1. Il Fondo nazionale per le politiche sociali, di cui al
comma 44 dell'articolo 59 della legge 27 dicembre 1997, n.
449, è integrato per gli anni 2003, 2004 e 2005 di un importo
pari a 100 milioni di euro, finalizzato al finanziamento di un
programma di interventi a favore di persone con disabilità
grave per la tutela e l'assistenza di persone disabili di cui
all'articolo 3, comma 3, della legge 5 febbraio 1992, n. 104,
che restano prive di un adeguato sostegno familiare, promossi
dai comuni, dalle organizzazioni di volontariato e dalle
associazioni, fondazioni o da altri organismi senza scopo di
lucro con comprovata esperienza nel settore della tutela e
dell'assistenza delle persone con disabilità.
2. Le risorse di cui al comma 1 sono ripartite annualmente
tra le regioni e le province autonome di Trento e di Bolzano,
con decreto del Ministro del lavoro e delle politiche sociali,
sulla base di criteri indicati dalla Conferenza permanente per
i rapporti tra lo Stato, le regioni e le province autonome di
Trento e di Bolzano.
Art. 2.
1. All'articolo 13-bis del testo unico delle imposte
sui redditi, di cui al decreto del Presidente della Repubblica
22 dicembre 1986, n. 917, e successive modificazioni, recante
detrazioni per oneri, dopo il comma 1-quater è inserito
il seguente:
"1-quinquies. Dall'imposta lorda si detrae un
importo pari al 19 per cento per le erogazioni liberali in
denaro a favore dei programmi di intervento per la tutela e
l'assistenza delle persone con disabilità grave, di cui
all'articolo 3, comma 3, della legge 5 febbraio 1992, n. 104,
che restano prive di una adeguata assistenza, effettuate
mediante versamento bancario o postale ovvero mediante gli
altri sistemi di pagamento previsti dall'articolo 23 del
decreto legislativo 9 luglio 1997, n. 241".
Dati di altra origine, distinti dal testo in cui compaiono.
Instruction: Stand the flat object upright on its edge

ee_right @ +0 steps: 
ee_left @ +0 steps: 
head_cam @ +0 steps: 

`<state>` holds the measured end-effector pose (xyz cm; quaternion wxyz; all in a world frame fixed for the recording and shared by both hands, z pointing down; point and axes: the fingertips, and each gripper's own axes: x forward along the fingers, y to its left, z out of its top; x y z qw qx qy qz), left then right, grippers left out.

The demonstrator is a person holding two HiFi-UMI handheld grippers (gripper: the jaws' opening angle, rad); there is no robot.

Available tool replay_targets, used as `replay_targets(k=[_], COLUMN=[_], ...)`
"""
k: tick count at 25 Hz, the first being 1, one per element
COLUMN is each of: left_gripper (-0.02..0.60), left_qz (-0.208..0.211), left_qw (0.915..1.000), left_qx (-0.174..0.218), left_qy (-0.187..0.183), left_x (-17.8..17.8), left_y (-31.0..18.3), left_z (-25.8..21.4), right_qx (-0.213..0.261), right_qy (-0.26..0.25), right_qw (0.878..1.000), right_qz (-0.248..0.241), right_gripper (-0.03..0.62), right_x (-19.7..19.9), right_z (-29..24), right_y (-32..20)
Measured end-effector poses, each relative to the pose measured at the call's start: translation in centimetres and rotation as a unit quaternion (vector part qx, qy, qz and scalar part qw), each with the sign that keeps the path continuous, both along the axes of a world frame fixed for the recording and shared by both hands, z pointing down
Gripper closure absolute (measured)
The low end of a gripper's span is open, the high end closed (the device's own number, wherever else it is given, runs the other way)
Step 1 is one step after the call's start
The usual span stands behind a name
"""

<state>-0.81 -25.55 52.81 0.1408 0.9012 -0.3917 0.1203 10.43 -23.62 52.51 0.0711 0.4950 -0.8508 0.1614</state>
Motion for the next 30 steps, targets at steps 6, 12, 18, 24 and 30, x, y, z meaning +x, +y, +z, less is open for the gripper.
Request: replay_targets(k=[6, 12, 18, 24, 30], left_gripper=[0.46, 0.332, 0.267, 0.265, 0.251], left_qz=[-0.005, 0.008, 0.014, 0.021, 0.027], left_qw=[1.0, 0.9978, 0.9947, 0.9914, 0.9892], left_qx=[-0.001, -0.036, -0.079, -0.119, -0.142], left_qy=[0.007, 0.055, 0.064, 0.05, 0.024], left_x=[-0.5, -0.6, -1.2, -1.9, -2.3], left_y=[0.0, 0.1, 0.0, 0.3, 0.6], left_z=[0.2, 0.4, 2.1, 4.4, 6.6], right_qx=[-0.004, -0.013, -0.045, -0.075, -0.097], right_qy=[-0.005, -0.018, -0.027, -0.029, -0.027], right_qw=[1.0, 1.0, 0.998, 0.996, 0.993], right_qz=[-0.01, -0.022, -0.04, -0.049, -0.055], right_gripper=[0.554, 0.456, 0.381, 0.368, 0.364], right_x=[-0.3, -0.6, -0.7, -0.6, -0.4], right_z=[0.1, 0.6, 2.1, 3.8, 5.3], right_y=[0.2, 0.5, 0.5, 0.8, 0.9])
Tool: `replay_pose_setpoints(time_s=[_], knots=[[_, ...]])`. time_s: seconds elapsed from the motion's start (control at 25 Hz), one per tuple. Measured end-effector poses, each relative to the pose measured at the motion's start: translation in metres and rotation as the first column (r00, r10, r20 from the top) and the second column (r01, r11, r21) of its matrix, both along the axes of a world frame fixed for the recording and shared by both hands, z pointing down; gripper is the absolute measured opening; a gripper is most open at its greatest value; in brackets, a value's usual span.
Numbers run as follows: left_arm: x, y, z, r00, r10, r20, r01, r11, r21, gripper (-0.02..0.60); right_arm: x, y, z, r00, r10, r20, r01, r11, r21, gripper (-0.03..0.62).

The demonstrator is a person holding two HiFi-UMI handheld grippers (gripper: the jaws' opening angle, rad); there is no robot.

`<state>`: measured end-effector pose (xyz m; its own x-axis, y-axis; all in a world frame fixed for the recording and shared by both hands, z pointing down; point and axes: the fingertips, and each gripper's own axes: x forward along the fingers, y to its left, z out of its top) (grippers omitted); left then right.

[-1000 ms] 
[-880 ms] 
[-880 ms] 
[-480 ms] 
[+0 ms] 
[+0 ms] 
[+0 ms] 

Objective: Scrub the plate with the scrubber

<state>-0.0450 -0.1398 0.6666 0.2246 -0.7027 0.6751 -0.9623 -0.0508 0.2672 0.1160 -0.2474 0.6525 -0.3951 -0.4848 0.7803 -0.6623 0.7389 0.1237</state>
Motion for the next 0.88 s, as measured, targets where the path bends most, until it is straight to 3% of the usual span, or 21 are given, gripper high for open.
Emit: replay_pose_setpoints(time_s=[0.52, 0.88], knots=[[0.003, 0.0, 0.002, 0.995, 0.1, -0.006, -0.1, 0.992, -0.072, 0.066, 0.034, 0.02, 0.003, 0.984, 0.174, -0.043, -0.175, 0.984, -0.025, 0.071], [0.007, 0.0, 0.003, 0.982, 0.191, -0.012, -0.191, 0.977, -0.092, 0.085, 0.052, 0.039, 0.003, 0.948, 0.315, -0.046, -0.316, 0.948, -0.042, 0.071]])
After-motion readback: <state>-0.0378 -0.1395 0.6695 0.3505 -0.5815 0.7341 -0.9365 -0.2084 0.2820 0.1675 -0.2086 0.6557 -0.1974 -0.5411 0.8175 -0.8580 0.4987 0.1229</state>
2. All'articolo 65, comma 2, del testo unico delle imposte
sui redditi, di cui al decreto del Presidente della Repubblica
22 dicembre 1986, e successive modificazioni, recante
deducibilità di oneri di utilità sociale, dopo la lettera
c-undecies) è aggiunta la seguente:
"c-duodecies) le erogazioni liberali in denaro,
per un importo non superiore a 2.500 euro o al 3 per cento del
reddito d'impresa dichiarato, a favore dei programmi di
intervento per la tutela e l'assistenza delle persone con
disabilità grave, di cui all'articolo 3, comma 3, della legge
5 febbraio 1992, n. 104, che restano prive di una adeguata
assistenza".
Art. 3.
1. Ai lavoratori genitori di persone con disabilità grave
di cui all'articolo 3, comma 3, della legge 5 febbraio 1992,
n. 104, è riconosciuta, al fine di conseguire il massimo della
pensione, in funzione dell'anzianità contributiva e dell'età
anagrafica, la facoltà di procedere al riscatto, fino ad un
massimo di tre anni, dei periodi non coperti da contribuzione
obbligatoria, volontaria o figurativa presso forme di
previdenza obbligatoria.
Art. 4.
1. Al comma 5, primo periodo, dell'articolo 42 del testo
unico delle disposizioni legislative in materia di tutela e
sostegno della maternità e della paternità, di cui al decreto
legislativo 26 marzo 2001, n. 151, le parole: "da almeno
cinque anni e" sono soppresse.
Art. 5.
1. Il comma 4 dell'articolo 38 della legge 28 dicembre
2001, n. 448, è sostituito dal seguente:
"4. I benefìci incrementativi di cui al comma 1 sono
altresì concessi agli invalidi civili totali, di cui
all'articolo 12 della legge 30 marzo 1971, n. 118, ai ciechi
civili assoluti, di cui all'articolo 8 della legge 10 febbraio
1962, n. 66, ai sordomuti, di cui all'articolo 1 della legge
26 maggio 1970, n. 381, titolari di pensione e ai soggetti
titolari di pensione di inabilità di cui all'articolo 2 della
legge 12 giugno 1984, n. 222".
Art. 6.
1. All'articolo 1, comma 41, della legge 8 agosto 1995, n.
335, dopo il secondo periodo è inserito il seguente: "Nel caso
in cui il beneficiario sia persona con disabilità grave di cui
all'articolo 3, comma 3, della legge 5 febbraio 1992, n. 104,
l'aliquota percentuale della pensione è elevata al 100 per
cento".
2. Con proprio decreto il Ministro dell'economia e delle
finanze definisce i limiti del reddito entro i qali si
applicano le disposizioni di cui al comma 1.